→ **Action item**:
Could you set down exactly the lines in the records below between the line holding "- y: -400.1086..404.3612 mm" and the line holding "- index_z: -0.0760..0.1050", inclusive?

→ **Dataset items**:
__________

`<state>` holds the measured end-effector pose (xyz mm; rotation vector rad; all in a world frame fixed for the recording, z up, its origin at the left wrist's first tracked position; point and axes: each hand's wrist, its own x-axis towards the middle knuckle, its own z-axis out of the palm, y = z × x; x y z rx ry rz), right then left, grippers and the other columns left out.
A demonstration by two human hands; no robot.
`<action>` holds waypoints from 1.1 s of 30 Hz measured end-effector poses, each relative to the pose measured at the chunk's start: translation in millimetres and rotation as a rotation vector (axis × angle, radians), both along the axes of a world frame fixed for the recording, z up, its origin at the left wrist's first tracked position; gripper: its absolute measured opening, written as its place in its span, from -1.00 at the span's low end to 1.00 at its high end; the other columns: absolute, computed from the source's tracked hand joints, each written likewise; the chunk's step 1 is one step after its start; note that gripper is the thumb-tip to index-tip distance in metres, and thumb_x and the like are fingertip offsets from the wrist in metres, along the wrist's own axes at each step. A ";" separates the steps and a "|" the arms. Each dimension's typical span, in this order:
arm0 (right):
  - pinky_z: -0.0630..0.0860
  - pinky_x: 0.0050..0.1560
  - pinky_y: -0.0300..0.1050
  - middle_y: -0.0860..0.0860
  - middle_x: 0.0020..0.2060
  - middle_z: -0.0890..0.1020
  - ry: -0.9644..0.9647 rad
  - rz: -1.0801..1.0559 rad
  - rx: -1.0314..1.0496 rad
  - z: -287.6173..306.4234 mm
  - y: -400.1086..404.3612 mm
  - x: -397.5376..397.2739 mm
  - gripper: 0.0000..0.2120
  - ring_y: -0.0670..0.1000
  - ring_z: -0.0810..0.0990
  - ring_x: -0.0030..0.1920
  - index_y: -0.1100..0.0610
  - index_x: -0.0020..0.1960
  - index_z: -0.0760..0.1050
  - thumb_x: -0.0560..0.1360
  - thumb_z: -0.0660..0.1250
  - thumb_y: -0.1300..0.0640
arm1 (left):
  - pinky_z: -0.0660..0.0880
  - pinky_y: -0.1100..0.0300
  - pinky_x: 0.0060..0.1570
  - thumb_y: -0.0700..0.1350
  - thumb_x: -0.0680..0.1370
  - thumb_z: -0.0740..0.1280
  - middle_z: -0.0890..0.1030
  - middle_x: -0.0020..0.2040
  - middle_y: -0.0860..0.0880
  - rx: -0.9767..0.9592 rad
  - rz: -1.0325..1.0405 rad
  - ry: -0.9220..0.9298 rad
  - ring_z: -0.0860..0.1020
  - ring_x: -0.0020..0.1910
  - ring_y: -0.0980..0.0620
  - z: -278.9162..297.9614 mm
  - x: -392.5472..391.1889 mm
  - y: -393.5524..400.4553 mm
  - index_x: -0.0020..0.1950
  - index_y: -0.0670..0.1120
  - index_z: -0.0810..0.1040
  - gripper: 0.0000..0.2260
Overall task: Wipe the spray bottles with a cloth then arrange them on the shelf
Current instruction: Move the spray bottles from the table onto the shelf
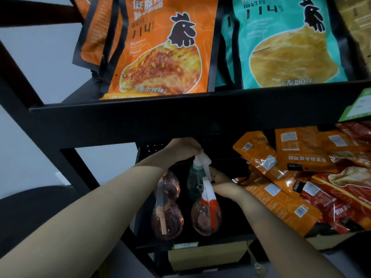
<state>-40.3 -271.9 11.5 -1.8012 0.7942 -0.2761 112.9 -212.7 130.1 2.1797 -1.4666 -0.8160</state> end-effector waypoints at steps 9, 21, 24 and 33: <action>0.47 0.05 -0.23 -0.04 0.12 0.54 0.059 -0.165 -0.086 5.1 10.0 7.3 -0.39 -0.11 0.49 0.06 0.05 0.36 0.33 0.38 0.51 0.14 | 0.37 0.28 0.00 -0.17 0.64 0.15 0.56 0.22 -0.08 -0.105 -0.035 -0.069 0.48 0.25 -0.02 6.0 -10.1 2.8 0.14 -0.17 0.58 -0.77; 0.45 0.07 -0.17 0.02 0.18 0.49 0.084 -0.154 -0.057 10.2 15.3 6.8 -0.43 0.01 0.47 0.21 0.08 0.38 0.30 0.44 0.43 0.23 | 0.32 0.38 0.00 -0.10 0.64 0.16 0.52 0.32 -0.05 -0.164 -0.038 -0.133 0.51 0.21 0.03 1.9 -11.4 10.7 0.36 -0.07 0.47 -0.69; 0.43 0.22 -0.10 0.03 0.33 0.42 0.110 -0.127 -0.094 15.7 15.8 -0.2 -0.39 0.04 0.39 0.33 0.03 0.44 0.24 0.47 0.40 0.19 | 0.34 0.34 0.09 -0.06 0.63 0.17 0.48 0.35 -0.10 -0.229 -0.033 -0.159 0.49 0.25 -0.01 3.8 -12.2 22.4 0.42 -0.09 0.39 -0.64; 0.43 0.16 -0.12 0.09 0.39 0.38 0.209 -0.155 -0.586 62.8 44.8 -46.2 -0.39 0.10 0.46 0.28 -0.03 0.51 0.13 0.54 0.32 0.05 | -0.10 0.10 0.47 0.11 0.64 0.06 0.06 0.57 0.00 -0.177 -0.189 -0.617 -0.01 0.54 0.01 13.9 -26.2 86.2 0.55 0.03 0.05 -0.49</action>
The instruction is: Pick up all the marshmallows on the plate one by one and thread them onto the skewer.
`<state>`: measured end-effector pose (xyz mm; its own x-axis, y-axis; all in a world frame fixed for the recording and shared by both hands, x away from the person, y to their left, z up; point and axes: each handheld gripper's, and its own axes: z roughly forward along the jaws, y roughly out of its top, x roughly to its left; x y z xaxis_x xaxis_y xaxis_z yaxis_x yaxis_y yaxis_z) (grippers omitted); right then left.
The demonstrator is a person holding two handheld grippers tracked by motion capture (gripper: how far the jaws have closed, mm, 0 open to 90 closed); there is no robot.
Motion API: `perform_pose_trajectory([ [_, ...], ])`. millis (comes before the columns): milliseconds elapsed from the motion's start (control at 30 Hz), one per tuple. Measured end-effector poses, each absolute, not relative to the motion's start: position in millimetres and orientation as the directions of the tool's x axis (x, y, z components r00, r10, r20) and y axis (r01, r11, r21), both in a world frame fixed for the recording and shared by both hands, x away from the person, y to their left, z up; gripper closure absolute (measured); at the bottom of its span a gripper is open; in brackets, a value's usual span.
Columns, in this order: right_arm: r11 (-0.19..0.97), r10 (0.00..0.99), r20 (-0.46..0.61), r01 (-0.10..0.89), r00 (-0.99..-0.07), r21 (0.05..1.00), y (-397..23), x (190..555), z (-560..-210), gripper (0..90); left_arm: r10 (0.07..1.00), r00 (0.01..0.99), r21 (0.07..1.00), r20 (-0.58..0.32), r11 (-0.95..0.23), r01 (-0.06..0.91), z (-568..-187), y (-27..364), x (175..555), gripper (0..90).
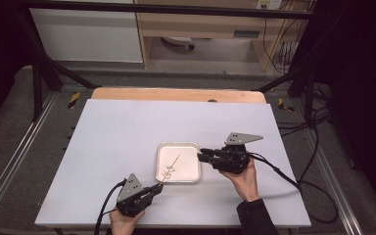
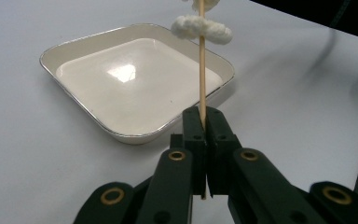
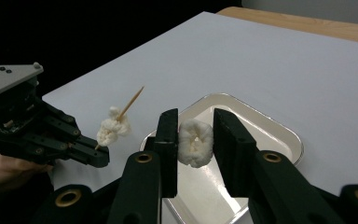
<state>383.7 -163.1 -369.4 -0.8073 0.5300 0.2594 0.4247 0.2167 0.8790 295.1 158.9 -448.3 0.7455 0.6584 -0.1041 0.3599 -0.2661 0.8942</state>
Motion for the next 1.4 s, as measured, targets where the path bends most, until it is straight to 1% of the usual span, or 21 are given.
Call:
perform_pose_trajectory([
  [400, 0.169, 0.512, 0.291, 0.427, -0.808, 0.888, -163.2, 386.4, -357.4, 72.5, 0.649, 0.754, 0.898, -0.099, -0.269, 0.349, -448.0, 153.3, 293.6, 88.0],
  [833, 0.123, 0.437, 0.365, 0.456, -0.822, 0.881, -147.6, 394.5, -354.2, 72.5, 0.644, 0.76, 0.904, -0.088, -0.268, 0.332, -448.1, 147.4, 291.4, 88.1],
  [1400, 0.143, 0.401, 0.399, 0.486, -0.825, 0.862, -138.4, 396.3, -362.0, 72.3, 0.642, 0.762, 0.909, -0.085, -0.264, 0.323, -448.1, 145.4, 291.0, 88.1],
])
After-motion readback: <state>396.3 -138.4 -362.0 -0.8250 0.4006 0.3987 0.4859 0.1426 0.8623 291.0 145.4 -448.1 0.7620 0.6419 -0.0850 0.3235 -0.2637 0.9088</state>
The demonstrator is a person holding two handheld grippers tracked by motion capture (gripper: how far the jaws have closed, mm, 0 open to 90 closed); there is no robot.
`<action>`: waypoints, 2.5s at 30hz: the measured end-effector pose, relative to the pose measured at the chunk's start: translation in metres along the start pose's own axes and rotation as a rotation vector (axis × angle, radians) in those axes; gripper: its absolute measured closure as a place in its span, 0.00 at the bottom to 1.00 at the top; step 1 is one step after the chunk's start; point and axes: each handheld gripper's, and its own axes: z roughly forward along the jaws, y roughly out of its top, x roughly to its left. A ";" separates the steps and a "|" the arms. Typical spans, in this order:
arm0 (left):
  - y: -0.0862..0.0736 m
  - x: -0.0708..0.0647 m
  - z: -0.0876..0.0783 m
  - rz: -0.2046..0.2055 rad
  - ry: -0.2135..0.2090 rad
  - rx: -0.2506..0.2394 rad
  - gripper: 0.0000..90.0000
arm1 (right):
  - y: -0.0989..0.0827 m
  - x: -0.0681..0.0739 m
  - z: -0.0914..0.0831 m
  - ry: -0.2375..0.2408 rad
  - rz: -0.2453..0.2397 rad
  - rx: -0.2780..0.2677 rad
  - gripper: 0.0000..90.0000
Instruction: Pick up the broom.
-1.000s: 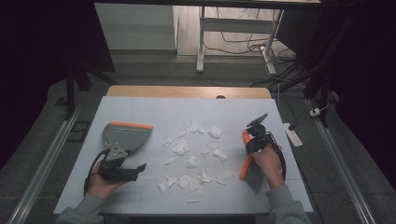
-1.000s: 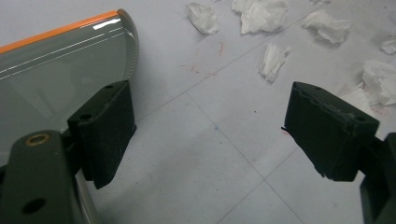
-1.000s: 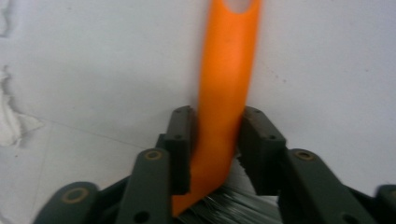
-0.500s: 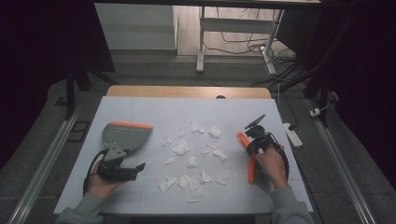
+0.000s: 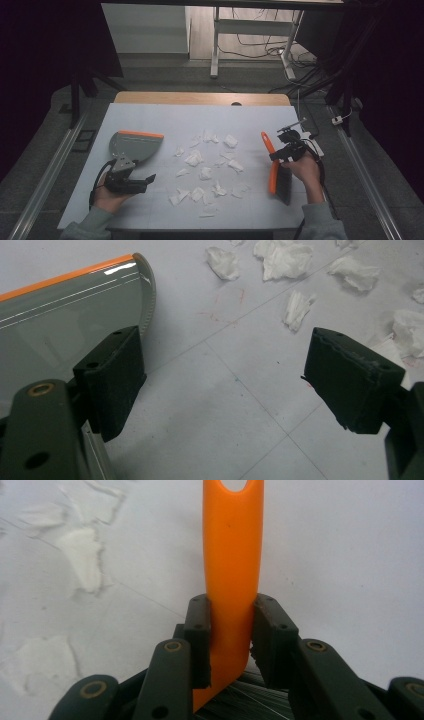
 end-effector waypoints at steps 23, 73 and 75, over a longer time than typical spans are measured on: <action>0.003 -0.001 0.004 -0.002 0.008 -0.015 0.19 | -0.010 0.001 -0.053 0.121 -0.087 -0.513 0.78; 0.103 -0.123 0.089 0.211 -0.228 -0.110 0.27 | 0.012 0.089 -0.017 0.368 -0.002 -0.760 0.78; 0.102 -0.124 0.093 0.207 -0.219 -0.121 0.31 | 0.012 0.094 -0.015 0.366 0.010 -0.770 0.78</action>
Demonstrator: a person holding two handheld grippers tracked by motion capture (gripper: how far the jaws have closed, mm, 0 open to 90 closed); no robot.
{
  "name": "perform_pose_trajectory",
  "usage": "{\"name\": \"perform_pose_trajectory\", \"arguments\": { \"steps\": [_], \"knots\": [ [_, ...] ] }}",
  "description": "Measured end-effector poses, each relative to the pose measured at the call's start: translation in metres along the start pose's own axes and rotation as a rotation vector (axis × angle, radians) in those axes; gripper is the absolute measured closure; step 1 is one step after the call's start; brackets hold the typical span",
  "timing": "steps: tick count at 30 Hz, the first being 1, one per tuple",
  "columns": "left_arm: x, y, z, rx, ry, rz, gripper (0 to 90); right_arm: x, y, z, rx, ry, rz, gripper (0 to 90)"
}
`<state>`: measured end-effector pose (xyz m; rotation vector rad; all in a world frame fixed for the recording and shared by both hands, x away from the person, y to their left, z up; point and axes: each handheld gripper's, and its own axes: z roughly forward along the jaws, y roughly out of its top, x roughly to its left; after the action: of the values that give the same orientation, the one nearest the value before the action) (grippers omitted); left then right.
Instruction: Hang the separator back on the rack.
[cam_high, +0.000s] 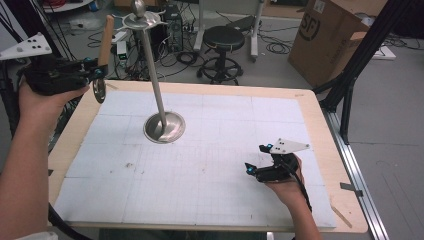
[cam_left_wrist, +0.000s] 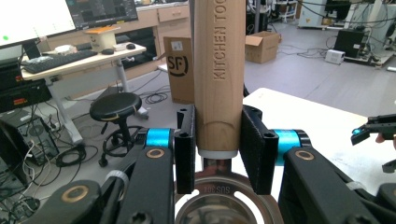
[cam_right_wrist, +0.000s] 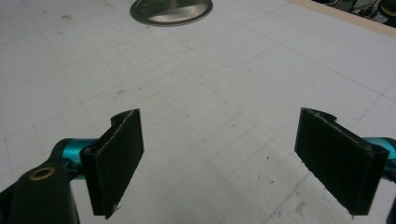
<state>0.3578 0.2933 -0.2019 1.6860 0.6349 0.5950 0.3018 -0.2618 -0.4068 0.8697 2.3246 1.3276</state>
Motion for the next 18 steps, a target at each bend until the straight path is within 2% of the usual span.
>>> {"name": "perform_pose_trajectory", "arguments": {
  "steps": [6, 18],
  "knots": [
    [0.003, -0.006, 0.002, -0.001, 0.001, -0.021, 68.7, 0.000, 0.000, -0.001, -0.002, 0.002, 0.000, 14.3],
    [0.002, -0.008, 0.014, 0.017, -0.009, -0.015, 68.8, 0.000, 0.000, -0.001, -0.001, 0.000, -0.002, 14.3]
  ]
}}
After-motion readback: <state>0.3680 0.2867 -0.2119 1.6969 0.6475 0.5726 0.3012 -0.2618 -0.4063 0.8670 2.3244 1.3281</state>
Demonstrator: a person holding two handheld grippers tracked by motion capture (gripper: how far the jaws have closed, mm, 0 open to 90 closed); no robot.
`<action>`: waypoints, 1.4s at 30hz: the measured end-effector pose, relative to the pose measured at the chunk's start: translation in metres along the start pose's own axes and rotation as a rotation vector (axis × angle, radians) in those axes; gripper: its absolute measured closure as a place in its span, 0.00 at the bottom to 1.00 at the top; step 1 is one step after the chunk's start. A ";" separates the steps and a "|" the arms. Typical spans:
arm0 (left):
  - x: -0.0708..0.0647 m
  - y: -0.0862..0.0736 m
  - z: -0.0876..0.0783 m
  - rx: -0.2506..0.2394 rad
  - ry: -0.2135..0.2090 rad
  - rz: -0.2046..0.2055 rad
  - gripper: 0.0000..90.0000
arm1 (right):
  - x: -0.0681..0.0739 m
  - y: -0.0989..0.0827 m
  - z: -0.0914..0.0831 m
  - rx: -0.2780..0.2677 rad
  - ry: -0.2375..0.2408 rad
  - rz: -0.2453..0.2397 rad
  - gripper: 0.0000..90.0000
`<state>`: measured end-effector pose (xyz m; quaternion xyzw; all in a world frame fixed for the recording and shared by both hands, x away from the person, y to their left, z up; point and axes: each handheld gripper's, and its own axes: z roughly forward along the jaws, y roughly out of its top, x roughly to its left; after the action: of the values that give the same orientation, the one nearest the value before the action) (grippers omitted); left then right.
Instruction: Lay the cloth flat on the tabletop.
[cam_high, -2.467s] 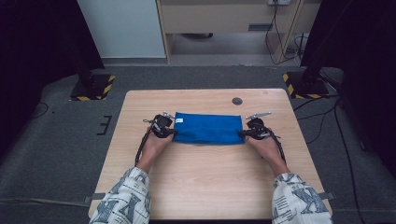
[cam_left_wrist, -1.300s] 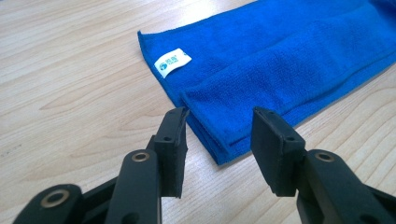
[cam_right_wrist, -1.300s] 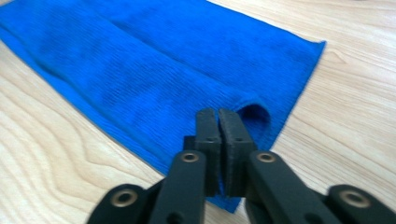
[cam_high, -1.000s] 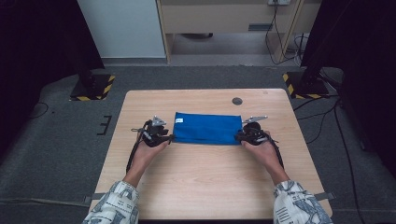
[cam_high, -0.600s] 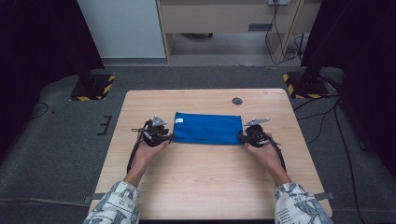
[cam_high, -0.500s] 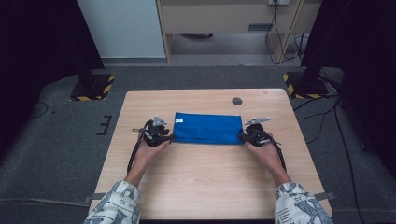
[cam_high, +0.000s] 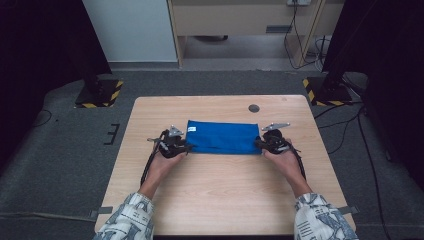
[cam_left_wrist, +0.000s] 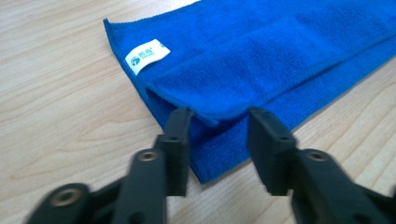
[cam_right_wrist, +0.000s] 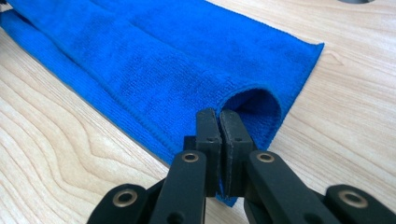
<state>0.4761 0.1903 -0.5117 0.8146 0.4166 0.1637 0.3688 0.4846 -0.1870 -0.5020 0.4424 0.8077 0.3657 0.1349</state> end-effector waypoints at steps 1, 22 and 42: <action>0.000 0.001 0.001 0.000 -0.003 -0.002 0.75 | 0.000 0.000 0.000 -0.001 0.001 -0.002 0.98; -0.007 0.010 -0.026 -0.034 0.001 0.028 1.00 | 0.003 0.002 -0.021 -0.036 0.020 -0.022 0.99; -0.062 -0.049 -0.082 0.042 -0.104 0.128 1.00 | 0.035 -0.060 -0.071 -0.001 0.095 -0.056 0.99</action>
<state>0.3647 0.1969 -0.4900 0.8545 0.3472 0.1358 0.3617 0.3893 -0.2129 -0.4918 0.4018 0.8251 0.3827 0.1065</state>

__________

→ **Your response**:
  - y: -400.1086..404.3612 mm
  - x: -397.5376..397.2739 mm
  - gripper: 0.0000..0.2120
  - ring_y: -0.0670..0.1000
  - ring_z: -0.0810..0.0990
  - ring_x: -0.0030..0.1920
  - index_y: -0.1100..0.0610
  - index_x: -0.0020..0.1960
  - index_z: -0.0760..0.1050

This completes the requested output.